First of all, congrats to David on getting this to the point where it can be merged. Nice work!

It's clear we want this in GHC, so let's look at what needs to be done, and the potential sticking points.

We should make LLVM optional for the time being, since it entails turning off TABLES_NEXT_TO_CODE which impacts performance of the -fasm backend. This is the main sticking point I believe: we have to resolve this question one way or the other. Either we stop using TABLES_NEXT_TO_CODE altogether, or we add support to for it to LLVM. My preference would be the latter, especially since we're already patching LLVM, but then I know very little about LLVM or whether they'd be likely to accept patches to do TNTC. If the LLVM backend did TNTC, then it would probably consistently beat the NCG (albeit with longer compile times).

I'm currently running some benchmarks to see how much impact turning off TNTC has on the -fasm backend.

For the time being we can pull LLVM into ghc-tarballs as Manuel suggested, and modify GHC to use the local LLVM. This is fine for experimentation, but not as a long-term solution. It will cause problems for distros like Debian which have a policy that disallows bundled copies of libs, so the long-term strategy should be to remove the bundled LLVM, which means that any changes we make to LLVM should be potentially acceptable upstream.

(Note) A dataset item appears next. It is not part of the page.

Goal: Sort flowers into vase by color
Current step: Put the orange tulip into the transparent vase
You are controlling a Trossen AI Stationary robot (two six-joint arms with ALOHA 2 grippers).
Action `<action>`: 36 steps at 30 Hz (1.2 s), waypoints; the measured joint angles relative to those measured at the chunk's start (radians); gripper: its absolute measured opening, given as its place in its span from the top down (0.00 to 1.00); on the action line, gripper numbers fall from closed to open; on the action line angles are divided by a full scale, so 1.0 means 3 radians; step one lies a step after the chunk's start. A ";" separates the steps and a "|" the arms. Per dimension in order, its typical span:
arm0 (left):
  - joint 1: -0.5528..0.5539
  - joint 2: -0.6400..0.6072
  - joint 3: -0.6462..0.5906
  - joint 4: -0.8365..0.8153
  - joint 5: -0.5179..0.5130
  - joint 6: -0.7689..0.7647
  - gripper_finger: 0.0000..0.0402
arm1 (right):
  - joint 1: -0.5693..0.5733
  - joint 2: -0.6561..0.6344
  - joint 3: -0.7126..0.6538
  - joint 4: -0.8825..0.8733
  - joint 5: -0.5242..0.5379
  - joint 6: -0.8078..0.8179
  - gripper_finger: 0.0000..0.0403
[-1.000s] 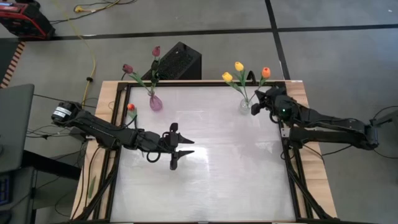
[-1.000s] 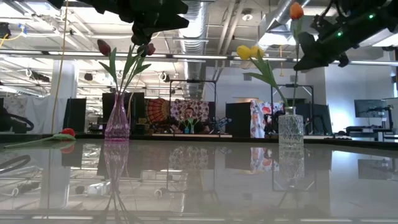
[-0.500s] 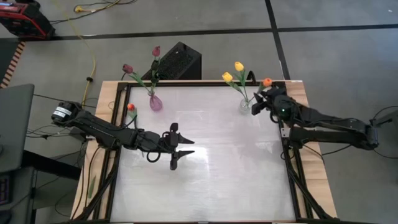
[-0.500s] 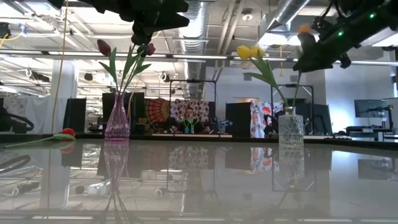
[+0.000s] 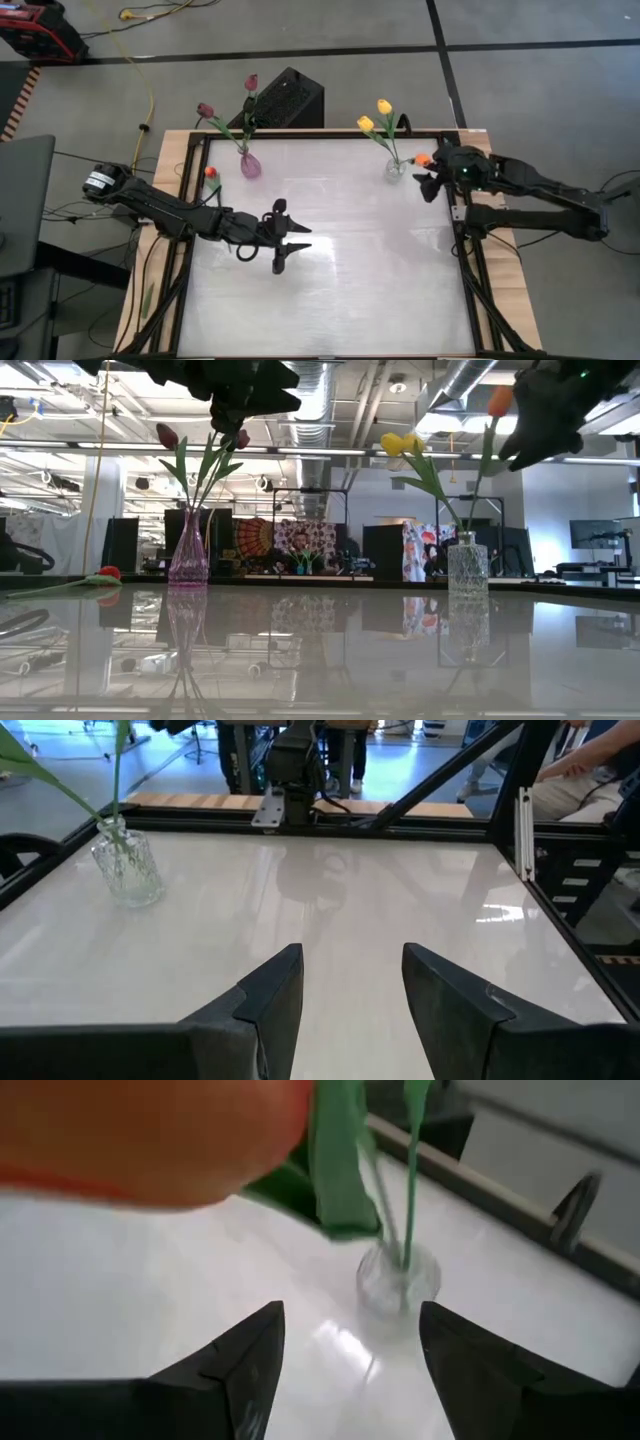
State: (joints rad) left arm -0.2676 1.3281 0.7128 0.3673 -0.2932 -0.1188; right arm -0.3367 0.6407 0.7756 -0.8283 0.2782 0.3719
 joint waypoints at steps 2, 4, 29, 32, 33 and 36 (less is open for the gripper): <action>0.0000 -0.0001 0.0001 -0.0065 0.0006 -0.0038 0.60 | 0.0001 0.0000 0.0098 -0.0221 -0.0160 0.0090 0.36; 0.0000 -0.0001 0.0001 -0.0192 0.0077 -0.0095 0.60 | 0.0001 0.0001 0.0162 -0.0357 -0.0394 0.0175 0.36; -0.0006 -0.0001 0.0001 -0.3986 -0.1038 -0.3741 0.60 | 0.2085 0.1090 0.0217 0.0321 -0.0670 0.1008 0.35; 0.0163 -0.0003 -0.0027 -0.4347 -0.1066 -0.4023 0.60 | 0.2220 0.1274 0.0217 0.0341 -0.0645 0.1008 0.35; 0.0233 -0.0004 -0.0063 -0.4383 -0.1067 -0.4069 0.60 | 0.2251 0.1331 0.0217 0.0353 -0.0640 0.1008 0.35; 0.0480 -0.0035 -0.0222 -0.4446 -0.0953 -0.4104 0.60 | 0.2334 0.1486 0.0217 0.0380 -0.0638 0.1008 0.35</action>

I presume the calling-convention changes can be made in an acceptable way, by defining a new calling convention rather than modifying the exisitng C one? Does LLVM allow new calling conventions to be defined dynamically, without patchig LLVM itself?

Cheers,
        Simon


On 18/02/2010 23:55, David Terei wrote:
Hi all,

Over the last 6 months I've been working on a new code generator for GHC
which targets the LLVM compiler infrastructure. Most of the work was
done as part of an honours thesis at the University of New South Wales
under the supervision of Manuel Chakravarty. This ended at the start of
November but I have continued to work on the code generator since
(although at a much reduced pace since I'm back at full time work). Its
now at a stage where I feel pretty confident in its correctness and
would love to see it merged into GHC mainline.

The patch for the llvm back-end can be found here (should apply cleanly
to GHC head):

http://www.cse.unsw.edu.au/~davidt/downloads/ghc-llvmbackend-full.gz

This is what I would like/am requesting merged into GHC head.

The thesis paper which offers a detailed performance evaluation, as well
as the motivation and design of the back-end can be found at:

http://www.cse.unsw.edu.au/~pls/thesis/davidt-thesis.pdf

Below I'll quickly detail out the important points though. There are
also instructions on how to get started with the back-end.

Finally there are also some issues that I think may need to be sorted
out before a merge could be done. They are at the end.

Performance
-----------
(All done on linux/x86-32)

A quick summary of the results are that for the 'nofib' benchmark suite,
the llvm code generator was 3.8% slower than the NCG (the C code
generator was 6.9% slower than the NCG). The DPH project includes a
benchmark suite which I also ran and for this type of code using the
llvm back-end shortened the runtime by an average of 25% compared to the
NCG. Also, while not included in my thesis paper as I ran out of time, I
did do some benchmarking with the 'nobench' benchmark suite. It gave
performance ratios for the back-ends of around:

NCG : 1.11
C : 1.05
LLVM : 1.14


Supported Platforms & 'Correctness'
-----------------------------------

Linux x86-32/x86-64 are currently well supported. The back-end can pass
the test suite and build a working version of GHC (bootstrap test).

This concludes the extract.